* **Records for processing**
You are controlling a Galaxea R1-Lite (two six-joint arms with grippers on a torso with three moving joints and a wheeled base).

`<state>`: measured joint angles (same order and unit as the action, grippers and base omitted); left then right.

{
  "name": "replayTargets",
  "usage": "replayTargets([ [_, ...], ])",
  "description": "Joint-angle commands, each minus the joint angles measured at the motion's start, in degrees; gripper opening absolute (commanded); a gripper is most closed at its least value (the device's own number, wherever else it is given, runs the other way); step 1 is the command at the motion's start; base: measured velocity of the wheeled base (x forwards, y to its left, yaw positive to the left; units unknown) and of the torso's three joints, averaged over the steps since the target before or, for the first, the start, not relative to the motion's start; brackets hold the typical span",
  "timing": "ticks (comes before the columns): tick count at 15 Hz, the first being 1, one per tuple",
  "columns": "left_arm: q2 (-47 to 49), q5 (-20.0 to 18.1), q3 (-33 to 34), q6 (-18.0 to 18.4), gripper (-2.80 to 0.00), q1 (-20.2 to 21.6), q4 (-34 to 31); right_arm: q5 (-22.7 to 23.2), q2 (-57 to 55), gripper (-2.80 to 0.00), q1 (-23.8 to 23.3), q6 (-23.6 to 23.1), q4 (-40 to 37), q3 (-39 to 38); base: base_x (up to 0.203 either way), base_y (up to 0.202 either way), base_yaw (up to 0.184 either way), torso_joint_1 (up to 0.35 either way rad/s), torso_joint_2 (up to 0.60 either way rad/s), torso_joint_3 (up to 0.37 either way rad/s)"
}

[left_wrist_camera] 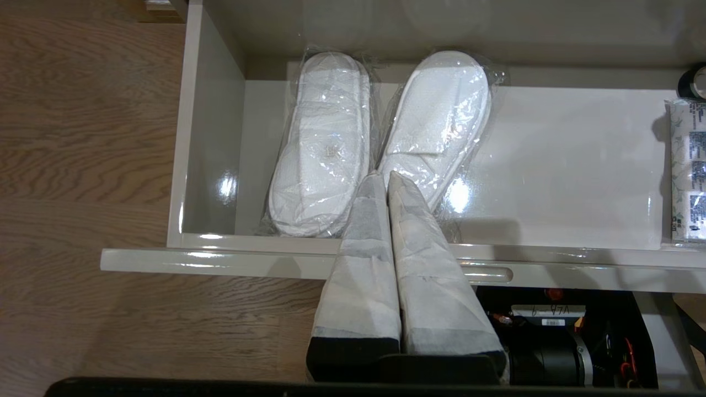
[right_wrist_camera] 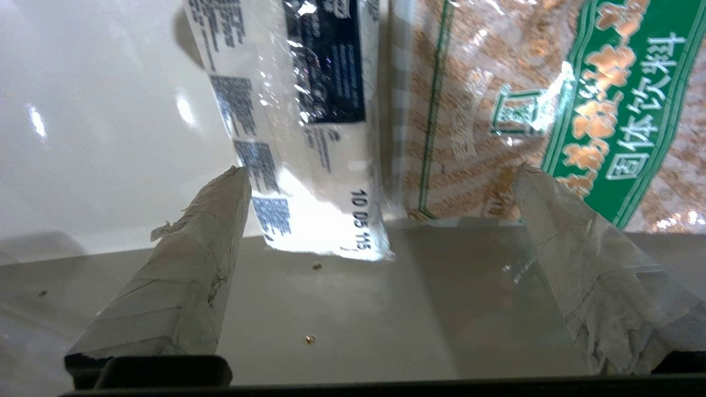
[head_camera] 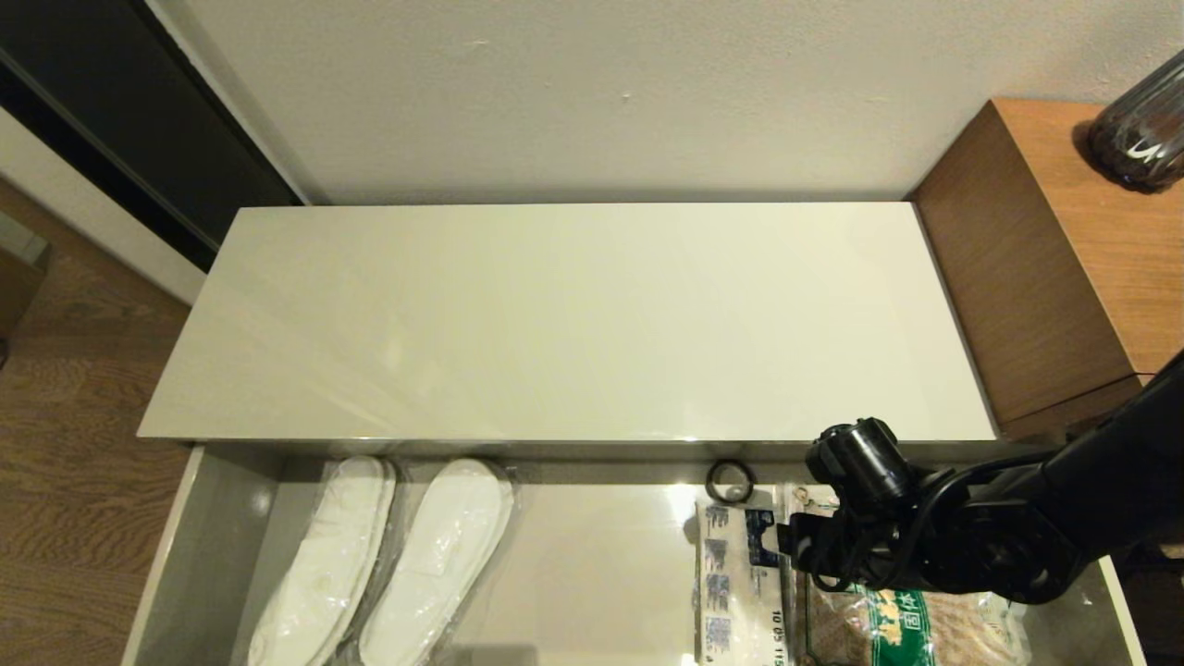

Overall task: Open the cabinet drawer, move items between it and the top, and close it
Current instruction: Take out the tissue from the drawer

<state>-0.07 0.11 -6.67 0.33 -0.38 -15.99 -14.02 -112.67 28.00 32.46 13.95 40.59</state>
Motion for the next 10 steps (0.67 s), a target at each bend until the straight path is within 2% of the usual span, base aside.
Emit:
replayTargets([
  [1,0.0,0.0,0.0,0.0,-2.80,0.0,-0.1,-0.1,-1.6,0.00,0.2,0.2,0.0,1.2,0.000,0.000,0.000,0.000,0.00,0.000],
  [10,0.0,0.1,0.0,0.0,-2.80,-0.1,-0.1,0.0,-6.4,0.00,0.8,1.6,0.1,4.0,0.000,0.000,0.000,0.000,0.00,0.000],
])
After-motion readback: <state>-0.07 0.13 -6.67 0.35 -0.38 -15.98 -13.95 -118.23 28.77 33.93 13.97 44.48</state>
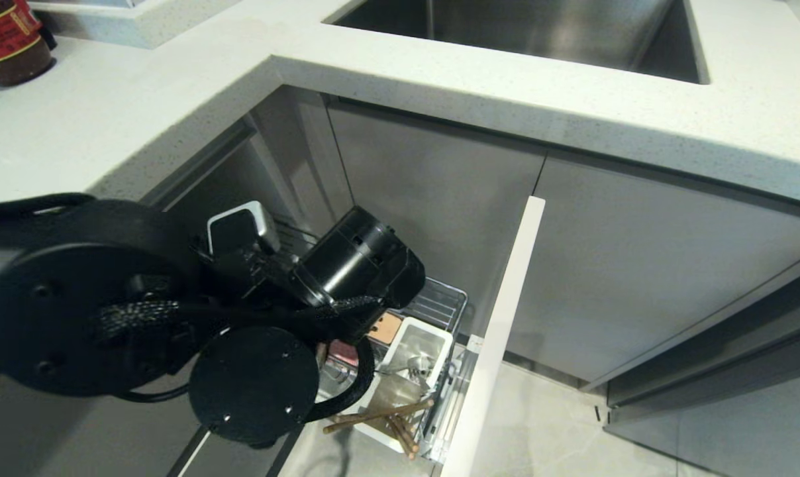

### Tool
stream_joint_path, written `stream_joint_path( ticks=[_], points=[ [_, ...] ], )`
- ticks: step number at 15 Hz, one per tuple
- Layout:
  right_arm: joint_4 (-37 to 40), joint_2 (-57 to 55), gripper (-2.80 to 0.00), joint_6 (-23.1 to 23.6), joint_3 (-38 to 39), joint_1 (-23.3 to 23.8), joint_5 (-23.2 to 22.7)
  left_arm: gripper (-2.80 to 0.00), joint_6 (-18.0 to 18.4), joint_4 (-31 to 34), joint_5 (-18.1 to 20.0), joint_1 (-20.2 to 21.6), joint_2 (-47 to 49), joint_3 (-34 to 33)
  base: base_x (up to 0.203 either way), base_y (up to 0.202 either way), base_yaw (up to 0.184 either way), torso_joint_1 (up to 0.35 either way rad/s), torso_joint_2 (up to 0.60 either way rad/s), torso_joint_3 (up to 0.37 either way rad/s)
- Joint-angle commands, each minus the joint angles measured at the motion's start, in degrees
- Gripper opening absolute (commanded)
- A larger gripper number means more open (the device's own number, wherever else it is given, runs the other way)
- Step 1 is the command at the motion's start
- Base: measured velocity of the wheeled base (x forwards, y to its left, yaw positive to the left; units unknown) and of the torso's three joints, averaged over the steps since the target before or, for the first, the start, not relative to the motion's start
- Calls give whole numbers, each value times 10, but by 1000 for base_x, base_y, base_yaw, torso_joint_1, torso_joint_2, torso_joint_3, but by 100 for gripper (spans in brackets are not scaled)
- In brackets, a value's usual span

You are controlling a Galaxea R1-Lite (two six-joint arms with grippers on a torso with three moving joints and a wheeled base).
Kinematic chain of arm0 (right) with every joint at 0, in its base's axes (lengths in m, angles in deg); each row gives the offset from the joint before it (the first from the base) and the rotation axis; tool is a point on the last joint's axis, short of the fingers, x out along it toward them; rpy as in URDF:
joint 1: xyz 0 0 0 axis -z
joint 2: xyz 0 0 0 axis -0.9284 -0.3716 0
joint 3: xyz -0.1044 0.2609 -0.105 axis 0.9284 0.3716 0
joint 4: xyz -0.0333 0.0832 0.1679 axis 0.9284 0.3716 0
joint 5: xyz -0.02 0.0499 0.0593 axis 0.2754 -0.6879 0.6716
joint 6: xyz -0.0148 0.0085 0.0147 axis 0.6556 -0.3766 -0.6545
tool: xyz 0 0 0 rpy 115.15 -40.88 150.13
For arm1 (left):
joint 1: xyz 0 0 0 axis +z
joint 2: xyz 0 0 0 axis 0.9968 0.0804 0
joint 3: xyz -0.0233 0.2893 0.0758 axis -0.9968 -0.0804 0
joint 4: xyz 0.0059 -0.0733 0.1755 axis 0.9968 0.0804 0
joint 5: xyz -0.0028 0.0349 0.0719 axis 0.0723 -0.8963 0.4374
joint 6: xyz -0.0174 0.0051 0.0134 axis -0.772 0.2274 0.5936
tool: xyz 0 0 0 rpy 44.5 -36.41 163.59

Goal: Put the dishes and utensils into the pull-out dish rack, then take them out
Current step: Take the plate out of the cupboard

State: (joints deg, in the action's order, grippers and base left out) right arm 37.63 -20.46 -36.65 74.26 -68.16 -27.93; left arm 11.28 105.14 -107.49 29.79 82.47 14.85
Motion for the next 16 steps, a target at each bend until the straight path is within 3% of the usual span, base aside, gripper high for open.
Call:
stream_joint_path(
  ticks=[1, 6, 10, 12, 16],
  points=[
    [0, 0, -280, 0, 0, 0, 0, 0, -4, -7, -4, 24, 27, -3, 0, 0, 0, 0, 0, 0],
    [0, 0, -280, 0, 0, 0, 0, 0, 15, -65, -2, 78, 63, 1, 0, 0, 0, 0, 0, 0],
    [0, 0, -280, 0, 0, 1, 0, 0, 72, -138, 17, 80, 58, -9, 0, 0, 0, 0, 0, 0],
    [0, 0, -280, 0, 0, 0, 0, 0, 74, -141, 48, 80, 54, -11, 0, 0, 0, 0, 0, 0],
    [0, 0, -280, 0, 0, 0, 0, 0, 85, -142, 49, 79, 49, -10, 0, 0, 0, 0, 0, 0]
  ],
)
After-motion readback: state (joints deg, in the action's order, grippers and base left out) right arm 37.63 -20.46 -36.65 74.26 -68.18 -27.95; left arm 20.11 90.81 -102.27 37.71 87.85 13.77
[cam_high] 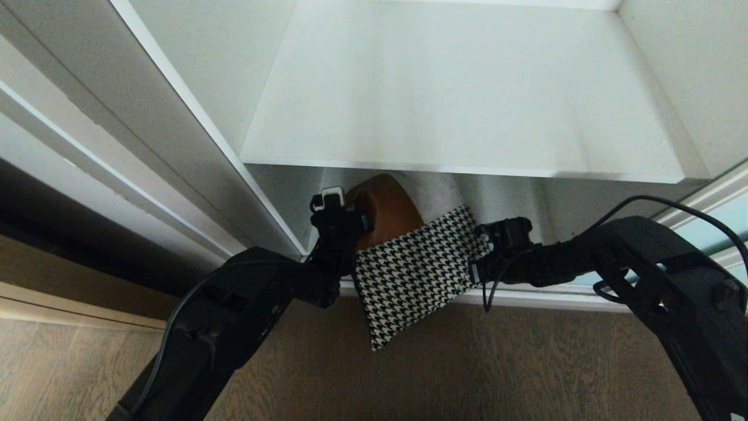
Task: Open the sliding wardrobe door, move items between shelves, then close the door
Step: Place the pillow on the lower shelf
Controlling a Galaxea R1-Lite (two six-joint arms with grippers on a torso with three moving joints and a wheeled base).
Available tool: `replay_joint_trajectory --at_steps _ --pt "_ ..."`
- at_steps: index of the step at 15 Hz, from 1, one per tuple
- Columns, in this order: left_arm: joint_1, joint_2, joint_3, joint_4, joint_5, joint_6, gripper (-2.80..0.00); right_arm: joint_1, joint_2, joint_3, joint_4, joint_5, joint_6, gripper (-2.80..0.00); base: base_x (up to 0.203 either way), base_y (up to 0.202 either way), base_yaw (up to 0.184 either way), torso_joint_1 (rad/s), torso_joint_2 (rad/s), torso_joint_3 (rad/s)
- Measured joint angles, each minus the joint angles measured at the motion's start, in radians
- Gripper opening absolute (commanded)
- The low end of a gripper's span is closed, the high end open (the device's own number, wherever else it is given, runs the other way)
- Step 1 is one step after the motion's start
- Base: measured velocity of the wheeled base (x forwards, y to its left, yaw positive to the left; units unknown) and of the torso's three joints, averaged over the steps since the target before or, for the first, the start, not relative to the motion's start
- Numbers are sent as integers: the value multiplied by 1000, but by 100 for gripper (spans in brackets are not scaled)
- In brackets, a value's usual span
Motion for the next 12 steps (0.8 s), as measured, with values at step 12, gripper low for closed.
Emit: replay_joint_trajectory --at_steps 12 --pt "2 -9 0 4 -5 -10 -280 26 105 -97 126 -109 -51 -280 0 0 0 0 0 0"
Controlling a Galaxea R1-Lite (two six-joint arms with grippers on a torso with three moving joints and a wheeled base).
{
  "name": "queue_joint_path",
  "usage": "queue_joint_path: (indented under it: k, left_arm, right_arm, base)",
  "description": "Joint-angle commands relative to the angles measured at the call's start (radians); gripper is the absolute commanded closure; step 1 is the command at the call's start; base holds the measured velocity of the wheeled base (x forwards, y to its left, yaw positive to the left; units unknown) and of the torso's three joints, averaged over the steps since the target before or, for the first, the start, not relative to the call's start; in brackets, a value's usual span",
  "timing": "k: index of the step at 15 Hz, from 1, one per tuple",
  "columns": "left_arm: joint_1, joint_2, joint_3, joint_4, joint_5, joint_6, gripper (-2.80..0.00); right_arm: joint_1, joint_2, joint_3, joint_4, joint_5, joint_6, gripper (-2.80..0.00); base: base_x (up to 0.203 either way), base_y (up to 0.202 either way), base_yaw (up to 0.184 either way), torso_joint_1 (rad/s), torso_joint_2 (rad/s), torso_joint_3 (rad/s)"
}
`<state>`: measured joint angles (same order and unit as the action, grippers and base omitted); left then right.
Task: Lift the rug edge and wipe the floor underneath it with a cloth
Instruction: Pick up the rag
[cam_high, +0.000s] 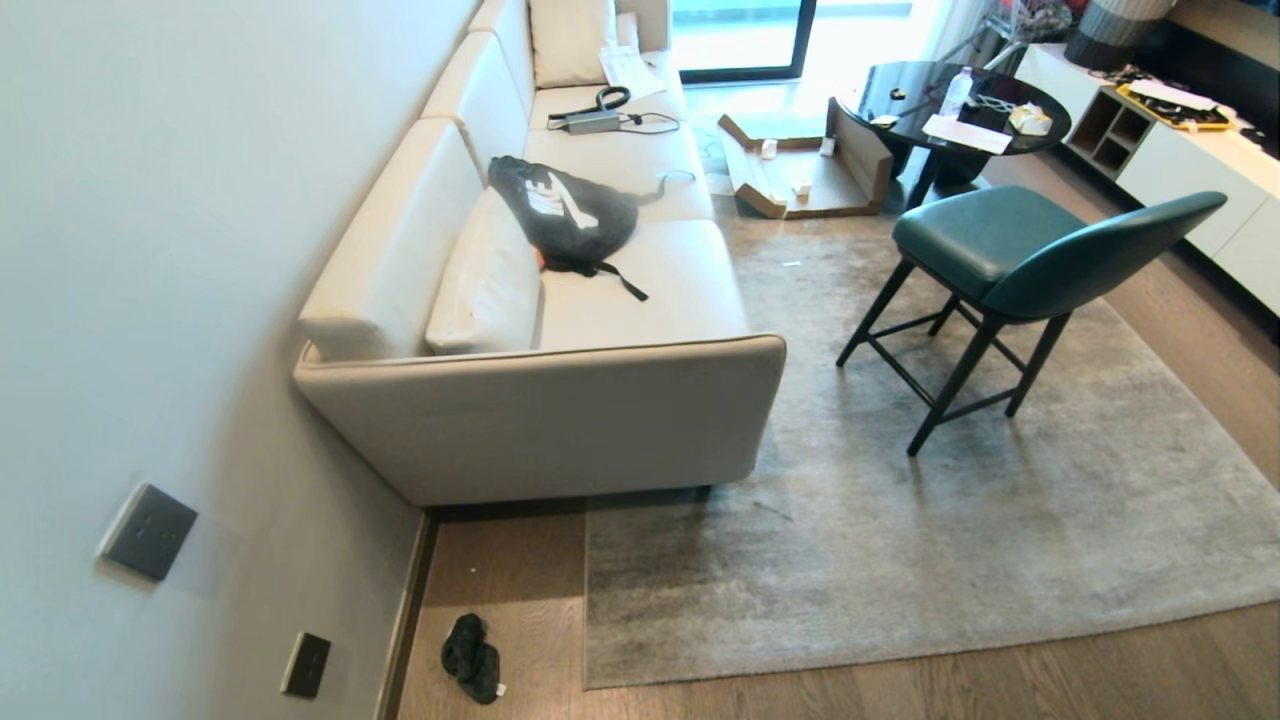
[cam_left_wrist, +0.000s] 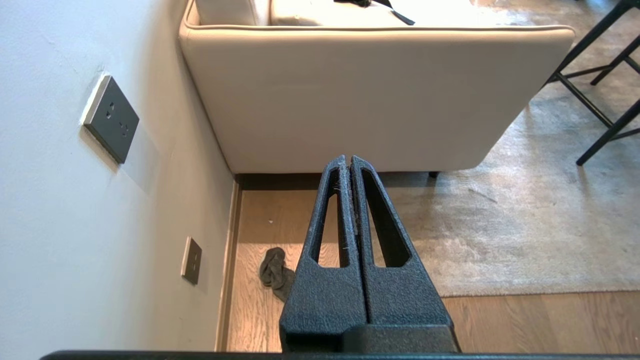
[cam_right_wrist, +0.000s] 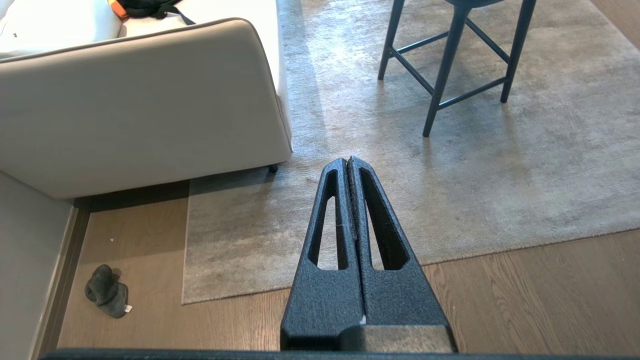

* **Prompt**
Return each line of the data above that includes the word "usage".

* **Answer below**
  "usage": "replayTargets([ [_, ...], ])",
  "usage": "queue_joint_path: (indented under it: k, left_arm, right_arm, base)",

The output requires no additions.